Arrow left Go to previous page / next page of Tier3 site log MOVED TO...

10. 03. 2014 Lost Sensor n.60 on each SUN Thor fileserver

For some reason today in parallel we got this error; after 1h of investigation I could reproduce the error but I couldn't understand its cause;
I'll disable the Nagios check of Temp sensor n. 60 on the servers t3fs[07-11].

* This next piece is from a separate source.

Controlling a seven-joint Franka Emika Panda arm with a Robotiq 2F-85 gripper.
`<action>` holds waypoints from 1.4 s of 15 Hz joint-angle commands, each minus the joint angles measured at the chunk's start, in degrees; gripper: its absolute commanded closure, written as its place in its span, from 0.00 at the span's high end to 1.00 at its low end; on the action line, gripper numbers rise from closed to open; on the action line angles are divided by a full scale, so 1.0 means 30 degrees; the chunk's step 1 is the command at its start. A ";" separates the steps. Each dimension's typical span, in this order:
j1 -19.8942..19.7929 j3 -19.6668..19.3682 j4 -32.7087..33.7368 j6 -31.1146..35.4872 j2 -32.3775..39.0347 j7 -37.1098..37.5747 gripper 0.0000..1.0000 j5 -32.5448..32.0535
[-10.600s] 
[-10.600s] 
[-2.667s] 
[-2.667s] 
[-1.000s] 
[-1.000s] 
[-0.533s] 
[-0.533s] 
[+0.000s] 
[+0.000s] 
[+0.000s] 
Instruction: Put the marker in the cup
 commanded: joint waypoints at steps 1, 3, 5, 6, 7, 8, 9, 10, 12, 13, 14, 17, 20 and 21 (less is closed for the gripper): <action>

/opt/nagios/check_ipmi_sensor Nagios invocation

[root@t3admin01 ~]# /opt/nagios/check_ipmi_sensor -vvv  -f /opt/nagios/check_ipmi_sensor.user.pwd.privilege -H rmfs07 -O '--interpret-oem-data --ignore-not-available-sensors  --non-abbreviated-units  --record-ids=34,35,38,45,48,49,60'
------------- begin of debug output (-vvv is set): ------------
 script was executed with the following parameters:
   /opt/nagios/check_ipmi_sensor -vvv -f /opt/nagios/check_ipmi_sensor.user.pwd.privilege -H rmfs07 -O --interpret-oem-data --ignore-not-available-sensors  --non-abbreviated-units  --record-ids=34,35,38,45,48,49,60
 check_ipmi_sensor version:
   3.1 2012-05-24
 FreeIPMI version:
   ipmi-sensors - 1.3.4
 FreeIPMI was executed with the following parameters:
   /usr/sbin/ipmi-sensors -h rmfs07 --config-file /opt/nagios/check_ipmi_sensor.user.pwd.privilege --interpret-oem-data --ignore-not-available-sensors --non-abbreviated-units --record-ids=34,35,38,45,48,49,60 --quiet-cache --sdr-cache-recreate --interpret-oem-data --output-sensor-state --ignore-not-available-sensors
 FreeIPMI return code: 0
 output of FreeIPMI:
ID | Name             | Type            | State    | Reading    | Units     | Event
34 | PROC/FRONT_T_AMB | Temperature     | Nominal  | 33.00      | degrees C | 'OK'
35 | PROC/REAR_T_AMB  | Temperature     | Nominal  | 31.00      | degrees C | 'OK'
38 | P0/T_CORE        | Temperature     | Nominal  | 17.00      | degrees C | 'OK'
45 | P1/T_CORE        | Temperature     | Nominal  | 19.00      | degrees C | 'OK'
48 | IO/REAR_T_AMB    | Temperature     | Nominal  | 54.00      | degrees C | 'OK'
49 | IO/FRONT_T_AMB   | Temperature     | Nominal  | 45.00      | degrees C | 'OK'
60 | PCIE0/F20C/PRSNT | Entity Presence | Critical | N/A        | N/A       | 'Device Removed/Device Absent'

--------------------- end of debug output ---------------------
IPMI Status: Critical [PCIE0/F20C/PRSNT = Critical ('Device Removed/Device Absent')] | 'PROC/FRONT_T_AMB'=33.00 'PROC/REAR_T_AMB'=31.00 'P0/T_CORE'=17.00 'P1/T_CORE'=19.00 'IO/REAR_T_AMB'=54.00 'IO/FRONT_T_AMB'=45.00
PROC/FRONT_T_AMB = 33.00 (Status: Nominal)
PROC/REAR_T_AMB = 31.00 (Status: Nominal)
P0/T_CORE = 17.00 (Status: Nominal)
P1/T_CORE = 19.00 (Status: Nominal)
IO/REAR_T_AMB = 54.00 (Status: Nominal)
IO/FRONT_T_AMB = 45.00 (Status: Nominal)
PCIE0/F20C/PRSNT = 'Device Removed/Device Absent' (Status: Critical)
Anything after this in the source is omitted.